If I understand your suggestion, you are recommending I create fake log_potentials
by padding both my ground truth sequences and predicted logits with match values? How do I determine what the match value should be? (in your example you use the predicted logit at the true label index). Should I just use 0 so that exp(0) = 1 (certain match). How would this effect dist.argmax
? And is it the case that if I follow this procedure exactly my log_marginal probability should not change (intuitively, it seems like this should change the partition function and therefore my marginal)
Thank you again! Tim Y.
Dear Dr. Rush,
First, thank you for writing the excellent arxiv explainer on this library! It very much helped me understanding. I have experimented with padding with matches, but I am not confident in my choice of log potentials as I still do not fully understand how this will effect the partition function and argmax. I wonder if you might confirm that 0 is the proper choice of log potential for certain match? Or perhaps it would be possible to write a wrapper which does this padding automatically for a given length constraint.
Either way, thank you and hope to hear from you soon. Best, Tim
Hi Tim,
Sorry for the slow reply. I started looking at the issue, but I am still not happy with the speed of this particular function and am worried it might not useful. Are you using it in a production system or a demo?
Either way I will try to get a padded demo this week, but I want to make sure you are not waiting on a function that will not be directly applicable.
Hi Dr. Rush, Thanks so much for the info. My project is a research prototype so a big performance hit should be just fine if I can get something running at all.
I look forward to the padding demo, and once again very grateful for your help! Tim
Hi Dr. Rush and struct team,
Hope all is well with the virus and what not. I know it must be very hectic for you, but I wanted to check in on this. I'm now basically stuck at home and have a lot of time for this project and was hoping I could get a prototype of the alignment working.
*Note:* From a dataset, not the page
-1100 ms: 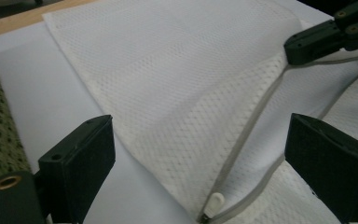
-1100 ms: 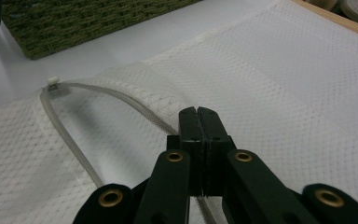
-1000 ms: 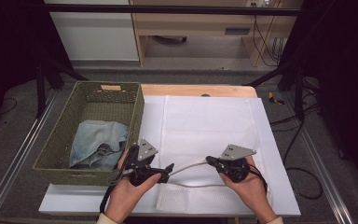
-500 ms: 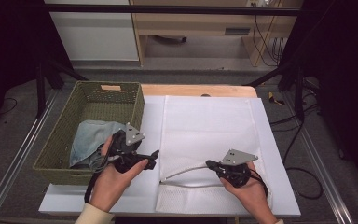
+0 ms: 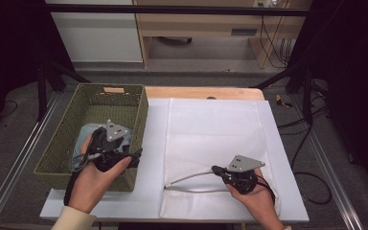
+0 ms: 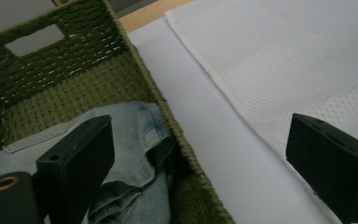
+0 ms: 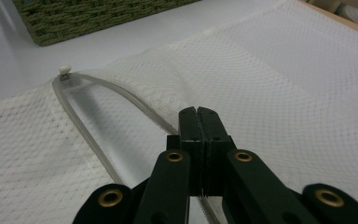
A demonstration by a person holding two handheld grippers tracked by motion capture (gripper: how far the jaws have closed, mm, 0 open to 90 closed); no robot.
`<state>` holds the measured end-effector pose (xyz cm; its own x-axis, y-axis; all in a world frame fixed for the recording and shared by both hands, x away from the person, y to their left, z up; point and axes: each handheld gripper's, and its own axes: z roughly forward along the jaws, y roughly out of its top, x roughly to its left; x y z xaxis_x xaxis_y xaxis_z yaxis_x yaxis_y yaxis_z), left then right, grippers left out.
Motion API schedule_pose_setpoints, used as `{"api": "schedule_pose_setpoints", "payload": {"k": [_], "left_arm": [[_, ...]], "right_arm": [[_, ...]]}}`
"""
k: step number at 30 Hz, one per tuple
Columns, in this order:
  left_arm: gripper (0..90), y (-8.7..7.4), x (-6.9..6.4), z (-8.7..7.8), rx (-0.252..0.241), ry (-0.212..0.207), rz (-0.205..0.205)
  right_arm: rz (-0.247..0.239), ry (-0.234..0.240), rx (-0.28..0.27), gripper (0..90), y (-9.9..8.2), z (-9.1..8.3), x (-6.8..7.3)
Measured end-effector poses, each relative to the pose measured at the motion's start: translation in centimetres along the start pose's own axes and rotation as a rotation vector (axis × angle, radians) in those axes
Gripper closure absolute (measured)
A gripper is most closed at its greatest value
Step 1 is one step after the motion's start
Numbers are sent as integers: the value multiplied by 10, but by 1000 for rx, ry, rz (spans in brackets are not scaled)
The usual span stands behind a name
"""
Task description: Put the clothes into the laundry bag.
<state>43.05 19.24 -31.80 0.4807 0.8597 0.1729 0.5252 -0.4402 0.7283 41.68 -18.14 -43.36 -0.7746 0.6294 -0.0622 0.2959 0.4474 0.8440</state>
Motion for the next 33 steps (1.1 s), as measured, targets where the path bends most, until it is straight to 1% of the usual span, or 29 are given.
{"api": "schedule_pose_setpoints", "payload": {"k": [4,6,8,10,12,17,22,33], "left_arm": [[75,-3,9,0,10,14,-11],[76,-4,15,0,15,22,-22],[84,-5,21,0,12,43,-37],[84,-7,27,1,13,51,-53],[83,-8,31,1,19,57,-58],[80,-11,38,-1,28,62,-58],[74,-13,45,-4,37,70,-59],[68,-13,56,-8,56,75,-50]], "right_arm": [[-2,-1,-8,898,0,-1,0],[1,1,-7,898,0,-1,-1],[2,3,-4,898,-1,0,-1],[-1,1,-2,898,-1,0,-1],[0,2,1,898,-1,0,0],[-4,5,13,898,-2,2,0],[-6,3,10,898,-1,1,0],[-7,2,13,898,-2,1,0]]}}
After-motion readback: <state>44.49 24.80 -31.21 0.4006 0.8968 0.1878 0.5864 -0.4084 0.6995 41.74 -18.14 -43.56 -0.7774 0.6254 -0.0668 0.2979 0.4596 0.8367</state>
Let me know if you have any updates or could point me in the right direction. Thank you! Tim
I'm so sorry, things have been a bit crazy. I will try to get to this this week.
Hi, I finally got around to making you a full example:
https://github.com/harvardnlp/pytorch-struct/blob/master/notebooks/CTC_with_padding.ipynb
Let me know if it is clear. I will eventually get his checked in under the lengths command.
This looks like exactly what I needed! Thank you SO much Dr. Rush, best wishes and stay safe
Awesome. I am going to leave it open so I remember to build it in.
Hello! First thanks for this awesome project. I think it will make a big difference in the NLP community and I am already excited to use it in my work.
Problem TLDR: AlignmentCRF.log_prob returns values greater than 0 (marginal probabilities greater than 1. I think this might be a bug unless I'm misusing the API.
More background
I'm attempting to use an Alignment CRF (smith waterman) as the loss function for a generative model. The "true" labels are sequences of tokens of various length, and I like the alignment because it will still work if my model accidentally adds an extra token. Obviously my data is variable length, so I provide the lengths tensor argument which has the length of my true labels in each batch. When I do this and compute
dist.log_prob(dist.argmax)
I get some batches who have log likelihood which is very positive. I checked the partition function and it looks very negative, so my guess is the error might have to do with masking in the partition but not the score or vice-versa.To reproduce this error
I get the same are in the CTC.ipynb example in the notebooks folder when I initialize the distribution with
dist = torch_struct.AlignmentCRF(log_potentials, lengths=torch.Tensor([t] * 2 + [t-1] * 3).long())
and thendist.log_prob(dist.argmax)
. Image of the error is below. Here is a collab notebook which has the error https://colab.research.google.com/drive/1C1uDWNe8IcXB-Re6WcnwRsif-q-JQySe.Do you agree this is a bug or is this the intended behavior? Any suggestions for how I might debug this or correctly use your API would be much appreciated. I am not familiar with SemiRings but if you explain what might fix the issue I can try to submit a pull request (still fairly new to pytorch so I'm not sure how much help I can be).
Thanks for your attention and again for the great library! Tim Y.